Simon: We want to use the election to highlight the main problems facing people in Britain today: the housing crisis, low wages, privatisation of the NHS and the constant attacks on immigration. I want to get a socialist argument out there about these issues.

I see Left Unity as a really important part of trying to reorientate the left – the lack of a credible left party in Britain means we are miles behind our European brothers and sisters. Obviously, with first-past-the-post it is going to be hard to win many elections this time around, but Left Unity is a long term project to build a credible alternative to Labour so for us it is less about votes and more about letting people know we exist and talking to them about our policies.

You seem quite engaged in local community campaigns ….

It’s so important to be involved in local campaigns where you can be part of the resistance to neoliberalism and austerity. Left Unity in Lambeth has always tried to strike the balance between building a party and supporting social movements.

We have been involved in housing issues, the Lambeth college dispute and the Ritzy living wage campaign by promoting their actions and attending the protests. Currently we are involved in Reclaim:Brixton, a protest against gentrification in Lambeth.

We are using the election campaign to help build the campaign to save Lambeth libraries, whose budget is going to be slashed by 50 per cent by the council, and highlight the plight of people in places like Knight’s Walk – homes threatened with demolition by the council to make way for more flats, only a small number of which will be allegedly affordable.

Left Unity has been officially launched for about a year and a half now. How do you think it’s going?

Left Unity is doing well, considering how divided and weak the state of the left was when we launched our party. There is a good spread of people in Left Unity from a range of backgrounds and it is very exciting to be part of an organisation which is trying to do something new. This isn’t just an electoral coalition or a front for some group or other – we are a party with a socialist perspective.

vauxhall-800Simon with Left Unity campaigners in Vauxhall. Photo: Left Unity

The first years of Left Unity were a combination of getting things going on the ground as well as the inevitable internal debates over what kind of party we want to be. Now we have got our manifesto, we have gone through our initial policies so we are passed the opening gambit and onto the next phase – campaigning, better organisation and fine-tuning our policies and politics to carve out a clearer space on the left.

Left Unity has both implicitly and explicitly compared itself to parties in Europe such as Die Linke in Germany, Syriza in Greece and the Front de Gauche in France. But all those parties came about through fusions which included communist parties which still had a voter base in those countries. Where will Left Unity’s voter base come from?

Our voter base is those people disillusioned with Labour, angry at their failure to properly challenge the coalition and who feel closer to socialist values than what the Greens represent.

But you raise an important point about the forces available to build a party like Syriza. At the moment, it is hard to see where a large number of organised forces on the left will come from to create a larger left party. Britain has a peculiar history: we never had a mass party to the left of Labour and the various far left groups were very dominant in ways which were sometimes positive but also often negative to the long-term development of the left.
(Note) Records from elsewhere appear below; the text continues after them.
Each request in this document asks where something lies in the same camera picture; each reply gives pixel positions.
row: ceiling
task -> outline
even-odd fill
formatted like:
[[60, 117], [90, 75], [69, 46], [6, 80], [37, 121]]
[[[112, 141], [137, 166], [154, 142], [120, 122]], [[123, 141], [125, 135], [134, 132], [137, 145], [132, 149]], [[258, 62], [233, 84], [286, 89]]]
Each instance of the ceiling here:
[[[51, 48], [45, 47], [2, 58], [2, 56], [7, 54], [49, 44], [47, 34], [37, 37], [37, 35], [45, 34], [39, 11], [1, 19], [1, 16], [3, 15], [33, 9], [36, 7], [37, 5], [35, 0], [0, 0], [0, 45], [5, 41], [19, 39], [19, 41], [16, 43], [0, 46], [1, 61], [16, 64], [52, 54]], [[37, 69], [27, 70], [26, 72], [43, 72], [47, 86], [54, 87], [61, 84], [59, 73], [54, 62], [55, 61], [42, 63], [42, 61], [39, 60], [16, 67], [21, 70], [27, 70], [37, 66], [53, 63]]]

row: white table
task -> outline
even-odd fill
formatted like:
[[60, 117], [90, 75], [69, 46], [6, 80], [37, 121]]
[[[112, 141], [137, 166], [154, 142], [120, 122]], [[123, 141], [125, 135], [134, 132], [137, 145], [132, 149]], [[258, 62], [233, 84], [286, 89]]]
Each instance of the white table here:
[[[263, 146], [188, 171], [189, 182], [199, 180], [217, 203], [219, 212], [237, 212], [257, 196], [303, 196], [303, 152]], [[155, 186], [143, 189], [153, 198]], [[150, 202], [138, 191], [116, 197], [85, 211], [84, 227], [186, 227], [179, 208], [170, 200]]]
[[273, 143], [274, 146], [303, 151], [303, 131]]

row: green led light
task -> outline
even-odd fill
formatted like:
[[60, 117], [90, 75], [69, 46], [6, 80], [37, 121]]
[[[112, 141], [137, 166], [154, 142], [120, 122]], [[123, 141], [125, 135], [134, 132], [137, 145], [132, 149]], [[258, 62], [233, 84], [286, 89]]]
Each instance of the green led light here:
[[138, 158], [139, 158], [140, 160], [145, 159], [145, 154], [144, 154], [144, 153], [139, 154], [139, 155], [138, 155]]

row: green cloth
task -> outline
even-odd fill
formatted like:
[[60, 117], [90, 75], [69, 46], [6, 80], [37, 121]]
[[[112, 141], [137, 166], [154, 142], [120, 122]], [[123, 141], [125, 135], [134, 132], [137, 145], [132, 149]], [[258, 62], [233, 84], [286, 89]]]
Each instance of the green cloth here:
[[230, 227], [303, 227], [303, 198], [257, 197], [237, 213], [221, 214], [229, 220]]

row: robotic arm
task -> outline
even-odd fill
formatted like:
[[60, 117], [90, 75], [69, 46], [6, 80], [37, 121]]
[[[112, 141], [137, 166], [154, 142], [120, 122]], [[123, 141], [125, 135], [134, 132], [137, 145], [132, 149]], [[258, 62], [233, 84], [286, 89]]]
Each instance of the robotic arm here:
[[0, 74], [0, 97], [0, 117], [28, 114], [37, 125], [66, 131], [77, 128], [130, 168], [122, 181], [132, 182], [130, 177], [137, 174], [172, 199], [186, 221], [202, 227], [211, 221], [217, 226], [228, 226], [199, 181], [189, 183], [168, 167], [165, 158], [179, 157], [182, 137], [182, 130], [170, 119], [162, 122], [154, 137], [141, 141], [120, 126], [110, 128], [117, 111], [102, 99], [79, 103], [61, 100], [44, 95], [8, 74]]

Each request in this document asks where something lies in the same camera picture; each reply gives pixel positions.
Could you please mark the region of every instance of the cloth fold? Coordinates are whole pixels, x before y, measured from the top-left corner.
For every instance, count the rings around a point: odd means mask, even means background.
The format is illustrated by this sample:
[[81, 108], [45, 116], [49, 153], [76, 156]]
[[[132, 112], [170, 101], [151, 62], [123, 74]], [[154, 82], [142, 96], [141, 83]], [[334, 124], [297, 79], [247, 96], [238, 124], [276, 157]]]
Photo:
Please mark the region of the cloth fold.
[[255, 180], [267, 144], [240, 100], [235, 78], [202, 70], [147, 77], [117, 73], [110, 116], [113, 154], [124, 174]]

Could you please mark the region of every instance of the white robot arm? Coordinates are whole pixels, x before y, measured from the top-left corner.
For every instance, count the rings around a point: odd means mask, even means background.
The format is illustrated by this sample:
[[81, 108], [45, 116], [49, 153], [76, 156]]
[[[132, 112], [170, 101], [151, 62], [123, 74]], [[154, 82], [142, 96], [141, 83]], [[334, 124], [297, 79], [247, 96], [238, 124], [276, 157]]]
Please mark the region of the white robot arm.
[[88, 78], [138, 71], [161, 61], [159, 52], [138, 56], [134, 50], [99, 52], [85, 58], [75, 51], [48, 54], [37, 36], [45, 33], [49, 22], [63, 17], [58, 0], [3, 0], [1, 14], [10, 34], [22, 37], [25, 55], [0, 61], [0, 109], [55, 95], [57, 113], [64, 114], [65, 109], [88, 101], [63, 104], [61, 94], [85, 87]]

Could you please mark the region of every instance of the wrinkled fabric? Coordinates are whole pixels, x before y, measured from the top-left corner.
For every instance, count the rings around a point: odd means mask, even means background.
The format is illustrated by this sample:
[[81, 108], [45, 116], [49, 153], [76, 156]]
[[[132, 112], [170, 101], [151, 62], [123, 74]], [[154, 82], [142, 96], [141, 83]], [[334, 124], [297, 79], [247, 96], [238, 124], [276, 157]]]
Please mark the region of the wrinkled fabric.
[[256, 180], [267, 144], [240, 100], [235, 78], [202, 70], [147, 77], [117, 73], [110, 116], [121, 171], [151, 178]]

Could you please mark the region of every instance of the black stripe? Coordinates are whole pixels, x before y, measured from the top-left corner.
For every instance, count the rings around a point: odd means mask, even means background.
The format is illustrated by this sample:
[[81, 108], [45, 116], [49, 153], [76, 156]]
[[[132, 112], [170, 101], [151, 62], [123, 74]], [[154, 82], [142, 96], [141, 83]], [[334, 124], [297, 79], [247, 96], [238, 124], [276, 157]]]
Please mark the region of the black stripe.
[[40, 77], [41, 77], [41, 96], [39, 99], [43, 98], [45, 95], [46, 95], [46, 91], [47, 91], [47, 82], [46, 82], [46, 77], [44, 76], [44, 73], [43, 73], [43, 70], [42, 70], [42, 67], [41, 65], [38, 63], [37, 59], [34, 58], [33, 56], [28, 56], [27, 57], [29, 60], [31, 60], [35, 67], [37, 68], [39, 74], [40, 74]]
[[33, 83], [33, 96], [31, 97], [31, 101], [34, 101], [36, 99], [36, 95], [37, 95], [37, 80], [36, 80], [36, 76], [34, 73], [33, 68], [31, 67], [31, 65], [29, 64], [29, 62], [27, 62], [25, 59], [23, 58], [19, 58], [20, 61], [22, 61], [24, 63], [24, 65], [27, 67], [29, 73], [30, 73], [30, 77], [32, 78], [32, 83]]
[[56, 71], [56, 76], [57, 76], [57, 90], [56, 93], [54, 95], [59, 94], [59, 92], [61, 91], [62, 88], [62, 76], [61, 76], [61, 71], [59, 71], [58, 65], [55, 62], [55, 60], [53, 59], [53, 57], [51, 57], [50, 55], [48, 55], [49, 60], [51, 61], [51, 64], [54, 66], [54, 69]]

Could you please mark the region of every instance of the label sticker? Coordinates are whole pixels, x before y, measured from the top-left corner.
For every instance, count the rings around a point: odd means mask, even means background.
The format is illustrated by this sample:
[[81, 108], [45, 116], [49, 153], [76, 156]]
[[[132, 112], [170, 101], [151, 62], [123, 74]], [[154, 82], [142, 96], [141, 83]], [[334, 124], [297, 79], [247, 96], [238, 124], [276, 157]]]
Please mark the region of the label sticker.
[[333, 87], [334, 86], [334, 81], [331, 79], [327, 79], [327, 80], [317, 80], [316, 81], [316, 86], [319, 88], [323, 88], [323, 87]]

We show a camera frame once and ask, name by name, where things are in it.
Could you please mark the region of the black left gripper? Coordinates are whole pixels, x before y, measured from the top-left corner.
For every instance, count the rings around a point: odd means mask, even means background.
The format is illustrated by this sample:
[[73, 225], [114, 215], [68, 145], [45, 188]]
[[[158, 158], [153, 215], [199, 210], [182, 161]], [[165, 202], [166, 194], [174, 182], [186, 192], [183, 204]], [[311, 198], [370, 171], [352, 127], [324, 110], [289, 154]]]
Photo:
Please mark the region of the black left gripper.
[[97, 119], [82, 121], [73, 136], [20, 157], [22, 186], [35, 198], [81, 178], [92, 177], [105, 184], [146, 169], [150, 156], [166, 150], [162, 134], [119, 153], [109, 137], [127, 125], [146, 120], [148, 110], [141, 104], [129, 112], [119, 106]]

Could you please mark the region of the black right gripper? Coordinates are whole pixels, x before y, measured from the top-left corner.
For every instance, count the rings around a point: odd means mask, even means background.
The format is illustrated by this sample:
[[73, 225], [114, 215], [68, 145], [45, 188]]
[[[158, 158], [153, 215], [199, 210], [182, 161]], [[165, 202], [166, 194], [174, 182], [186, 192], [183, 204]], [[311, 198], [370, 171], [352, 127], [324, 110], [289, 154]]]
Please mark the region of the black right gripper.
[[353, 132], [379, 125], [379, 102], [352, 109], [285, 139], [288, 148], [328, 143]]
In addition the Labour left is very weak, with no serious prospect for either reclaiming their party or leaving it to build something better.
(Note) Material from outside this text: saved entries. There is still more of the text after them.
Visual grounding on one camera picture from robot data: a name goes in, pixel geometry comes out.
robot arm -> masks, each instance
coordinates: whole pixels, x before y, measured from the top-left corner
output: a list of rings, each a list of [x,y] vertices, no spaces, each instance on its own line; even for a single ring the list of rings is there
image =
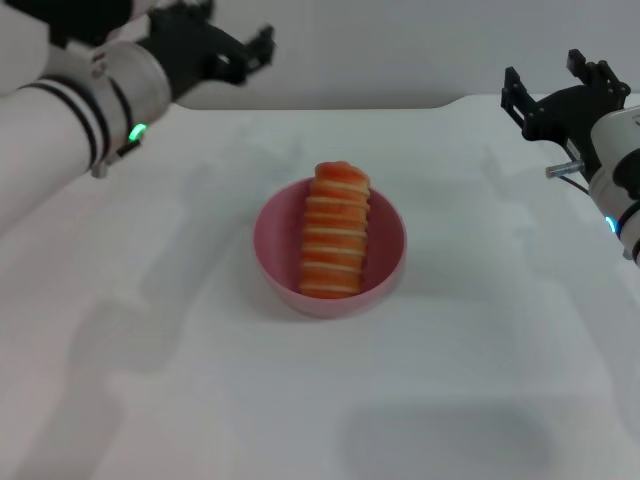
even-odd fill
[[[48,21],[54,2],[8,3]],[[60,8],[64,1],[55,3],[55,12],[65,10]],[[85,31],[81,21],[54,16],[54,42],[42,77],[0,101],[0,233],[76,177],[88,171],[105,177],[111,165],[140,146],[147,126],[202,81],[242,85],[271,63],[275,49],[271,27],[241,43],[212,26],[211,1],[154,9],[146,38],[91,49],[87,43],[101,44],[151,2],[66,3],[92,8],[124,3],[129,9],[94,22],[98,27],[92,31]],[[85,46],[74,43],[77,39]]]
[[[564,149],[570,162],[547,168],[547,177],[582,174],[625,256],[640,265],[640,107],[624,109],[631,89],[607,62],[587,63],[571,50],[567,67],[582,85],[539,102],[508,68],[501,106],[526,140],[548,140]]]

white tablecloth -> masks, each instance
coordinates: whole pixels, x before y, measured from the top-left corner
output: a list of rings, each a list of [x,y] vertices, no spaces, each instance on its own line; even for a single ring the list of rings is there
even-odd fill
[[[498,105],[175,107],[42,205],[0,243],[0,478],[640,478],[640,272]],[[320,322],[251,227],[338,159],[403,215],[407,269]]]

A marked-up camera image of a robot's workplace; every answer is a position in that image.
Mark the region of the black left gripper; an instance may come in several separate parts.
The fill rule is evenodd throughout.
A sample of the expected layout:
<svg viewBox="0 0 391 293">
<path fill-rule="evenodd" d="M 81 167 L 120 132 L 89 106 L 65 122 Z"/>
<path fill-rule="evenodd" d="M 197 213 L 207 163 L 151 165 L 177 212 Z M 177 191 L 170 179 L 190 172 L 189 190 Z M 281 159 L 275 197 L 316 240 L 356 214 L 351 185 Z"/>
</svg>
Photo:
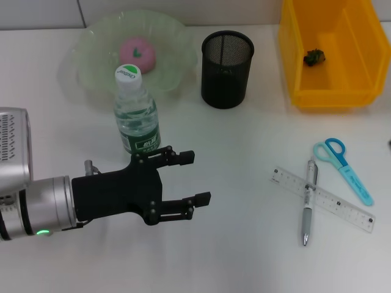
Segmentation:
<svg viewBox="0 0 391 293">
<path fill-rule="evenodd" d="M 193 164 L 192 150 L 176 153 L 166 146 L 131 157 L 124 169 L 73 178 L 71 188 L 76 218 L 89 221 L 123 213 L 135 213 L 147 225 L 191 220 L 196 208 L 208 206 L 211 193 L 181 200 L 162 200 L 163 184 L 158 169 Z"/>
</svg>

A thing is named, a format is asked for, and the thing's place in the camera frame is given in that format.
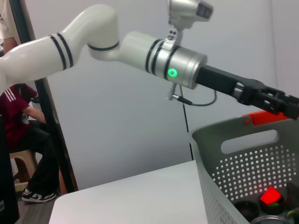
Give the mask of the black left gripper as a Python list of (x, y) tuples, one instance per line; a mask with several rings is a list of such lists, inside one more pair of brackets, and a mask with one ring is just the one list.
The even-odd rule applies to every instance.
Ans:
[(241, 77), (212, 66), (202, 66), (197, 84), (224, 93), (244, 105), (252, 105), (272, 114), (290, 119), (299, 117), (299, 99), (285, 92), (265, 86), (255, 79)]

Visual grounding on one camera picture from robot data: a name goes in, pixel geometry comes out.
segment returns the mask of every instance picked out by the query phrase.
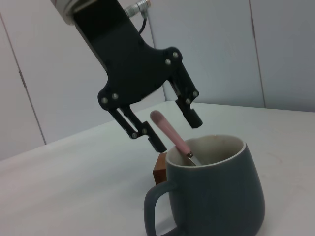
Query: gray mug
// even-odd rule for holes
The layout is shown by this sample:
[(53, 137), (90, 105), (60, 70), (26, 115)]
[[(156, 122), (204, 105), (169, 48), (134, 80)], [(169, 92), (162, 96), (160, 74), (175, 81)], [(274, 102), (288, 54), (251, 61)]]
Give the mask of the gray mug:
[(167, 181), (144, 201), (148, 236), (156, 236), (155, 206), (169, 192), (177, 227), (163, 236), (254, 236), (265, 201), (251, 153), (242, 140), (210, 135), (187, 141), (202, 166), (189, 166), (174, 147), (166, 156)]

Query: white table
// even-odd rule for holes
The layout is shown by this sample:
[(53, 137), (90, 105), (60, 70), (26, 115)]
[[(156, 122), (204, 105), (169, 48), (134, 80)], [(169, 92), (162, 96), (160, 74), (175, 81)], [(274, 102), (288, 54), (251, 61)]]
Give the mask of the white table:
[[(265, 201), (259, 236), (315, 235), (315, 114), (193, 104), (192, 130), (174, 102), (161, 111), (183, 138), (231, 134), (252, 152)], [(171, 142), (154, 129), (168, 148)], [(158, 154), (115, 122), (0, 162), (1, 236), (145, 236), (143, 202)], [(157, 233), (174, 227), (168, 197), (157, 203)]]
In that situation, we don’t have a large Eurocommunist party of the prospect of a split from Labour. Personally I am sceptical that even the trade unions will make moves towards a new party in the next few years. Nevertheless, there is clearly an appetite for left-wing ideals and anticapitalist arguments. Some people are looking to the Greens or even the SNP to give the anti-austerity argument, but we have a particular message about the problems of market capitalism and how we can democratically plan the economy to meet our needs.

You mention the Greens and I’d argue one of the good news stories of this election for the left has been the ‘Green surge’. That growth in support has come from a variety of places, but it seems like a swathe of potential Left Unity members, people who see themselves as on the radical left, have now joined the Greens. Are you in competition, or can the parties be complementary?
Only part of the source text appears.